__Problem statement__:
When the word "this" appears in a line of the data below, list that line.

[Data entries]
--- START ---
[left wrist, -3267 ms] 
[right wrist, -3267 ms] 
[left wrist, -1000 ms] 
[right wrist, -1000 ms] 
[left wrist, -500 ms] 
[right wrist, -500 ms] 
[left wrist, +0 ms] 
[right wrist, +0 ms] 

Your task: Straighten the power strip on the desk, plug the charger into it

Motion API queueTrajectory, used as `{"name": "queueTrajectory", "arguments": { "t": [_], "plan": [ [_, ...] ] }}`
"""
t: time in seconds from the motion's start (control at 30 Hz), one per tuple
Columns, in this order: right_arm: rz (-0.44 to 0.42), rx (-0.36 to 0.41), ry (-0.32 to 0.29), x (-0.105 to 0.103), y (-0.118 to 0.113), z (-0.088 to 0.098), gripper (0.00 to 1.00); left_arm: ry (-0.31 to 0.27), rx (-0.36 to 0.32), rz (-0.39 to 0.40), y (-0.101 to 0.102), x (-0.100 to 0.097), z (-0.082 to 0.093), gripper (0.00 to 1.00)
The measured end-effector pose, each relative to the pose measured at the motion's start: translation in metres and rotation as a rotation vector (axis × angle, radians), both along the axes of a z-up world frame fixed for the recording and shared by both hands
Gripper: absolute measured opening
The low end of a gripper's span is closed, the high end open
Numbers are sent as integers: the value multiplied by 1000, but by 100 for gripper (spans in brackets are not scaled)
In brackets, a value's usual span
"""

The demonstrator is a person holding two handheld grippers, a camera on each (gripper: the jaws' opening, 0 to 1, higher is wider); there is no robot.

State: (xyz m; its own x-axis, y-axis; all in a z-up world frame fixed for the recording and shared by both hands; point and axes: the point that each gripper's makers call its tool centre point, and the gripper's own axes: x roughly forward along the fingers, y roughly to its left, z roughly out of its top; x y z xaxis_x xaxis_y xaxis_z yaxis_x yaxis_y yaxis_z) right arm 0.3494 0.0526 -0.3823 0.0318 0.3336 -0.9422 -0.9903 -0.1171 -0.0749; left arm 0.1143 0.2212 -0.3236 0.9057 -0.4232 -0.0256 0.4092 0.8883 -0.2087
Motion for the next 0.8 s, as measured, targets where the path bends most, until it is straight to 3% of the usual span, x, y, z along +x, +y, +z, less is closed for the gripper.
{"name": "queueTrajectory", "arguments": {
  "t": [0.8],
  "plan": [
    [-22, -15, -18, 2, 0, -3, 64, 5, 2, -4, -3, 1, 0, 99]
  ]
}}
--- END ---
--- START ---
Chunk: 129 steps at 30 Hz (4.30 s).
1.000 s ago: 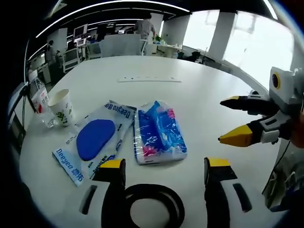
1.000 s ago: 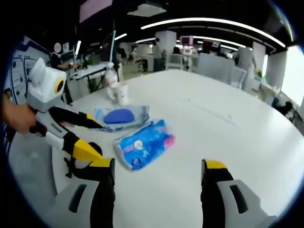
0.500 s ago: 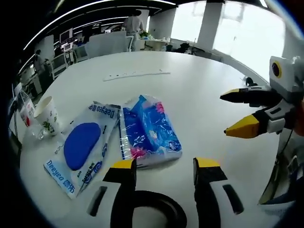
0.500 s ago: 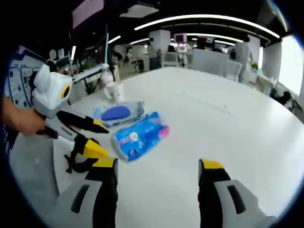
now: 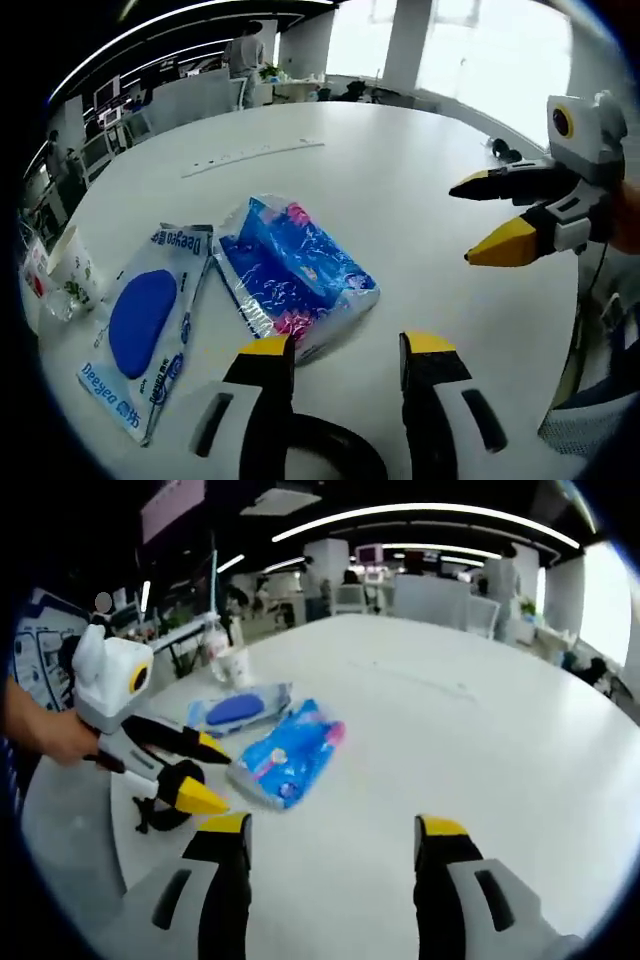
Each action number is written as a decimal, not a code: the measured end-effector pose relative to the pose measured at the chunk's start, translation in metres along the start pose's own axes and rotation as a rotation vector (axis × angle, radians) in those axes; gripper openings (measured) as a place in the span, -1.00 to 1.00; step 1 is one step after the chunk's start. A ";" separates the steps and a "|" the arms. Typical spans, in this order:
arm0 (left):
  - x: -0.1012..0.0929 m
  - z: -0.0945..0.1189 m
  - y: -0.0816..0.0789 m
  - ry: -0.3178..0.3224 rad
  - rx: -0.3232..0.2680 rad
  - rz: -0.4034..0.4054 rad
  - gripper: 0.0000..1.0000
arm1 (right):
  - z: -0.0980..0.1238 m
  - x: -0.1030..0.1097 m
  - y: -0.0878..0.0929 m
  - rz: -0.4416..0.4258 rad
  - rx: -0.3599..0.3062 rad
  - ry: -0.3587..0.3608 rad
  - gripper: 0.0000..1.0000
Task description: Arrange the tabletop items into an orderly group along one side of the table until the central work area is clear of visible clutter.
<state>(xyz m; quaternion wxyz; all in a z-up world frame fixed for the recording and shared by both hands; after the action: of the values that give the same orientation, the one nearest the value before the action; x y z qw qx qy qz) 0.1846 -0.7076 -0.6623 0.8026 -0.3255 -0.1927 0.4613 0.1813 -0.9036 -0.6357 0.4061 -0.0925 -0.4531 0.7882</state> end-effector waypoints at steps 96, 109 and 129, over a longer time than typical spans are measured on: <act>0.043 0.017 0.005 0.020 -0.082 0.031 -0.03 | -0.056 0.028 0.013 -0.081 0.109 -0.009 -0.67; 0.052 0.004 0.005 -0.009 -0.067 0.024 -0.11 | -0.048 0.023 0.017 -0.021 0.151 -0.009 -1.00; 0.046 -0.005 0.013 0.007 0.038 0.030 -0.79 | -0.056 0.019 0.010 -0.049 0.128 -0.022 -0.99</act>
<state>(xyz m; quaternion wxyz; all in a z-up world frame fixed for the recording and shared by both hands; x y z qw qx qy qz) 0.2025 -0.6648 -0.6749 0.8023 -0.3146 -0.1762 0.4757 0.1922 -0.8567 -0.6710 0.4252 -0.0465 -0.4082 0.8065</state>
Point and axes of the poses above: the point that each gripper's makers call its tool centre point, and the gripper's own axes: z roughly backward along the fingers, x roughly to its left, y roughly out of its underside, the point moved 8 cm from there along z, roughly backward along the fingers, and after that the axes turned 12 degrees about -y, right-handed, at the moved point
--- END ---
__The completed task__:
Columns, in this order: right_arm: rz (-0.44 to 0.42), rx (-0.36 to 0.41), ry (-0.32 to 0.29), x (-0.105 to 0.103), y (-0.118 to 0.113), z (-0.088 to 0.098), gripper (0.00 to 1.00); left_arm: ry (-0.31 to 0.27), rx (-0.36 to 0.32), rz (-0.39 to 0.40), y (-0.101 to 0.102), x (-0.100 to 0.097), z (-0.082 to 0.093), gripper (0.00 to 1.00)
Each action number is written as a decimal, not a code: the measured end-effector pose relative to the pose measured at the chunk's start, translation in metres along the start pose's own axes and rotation as a rotation vector (axis × angle, radians) in those axes; gripper openings (measured) as a place in the span, -1.00 to 1.00; step 1 is one step after the chunk's start. A ";" separates the steps and a "|" the arms. Typical spans, in this order:

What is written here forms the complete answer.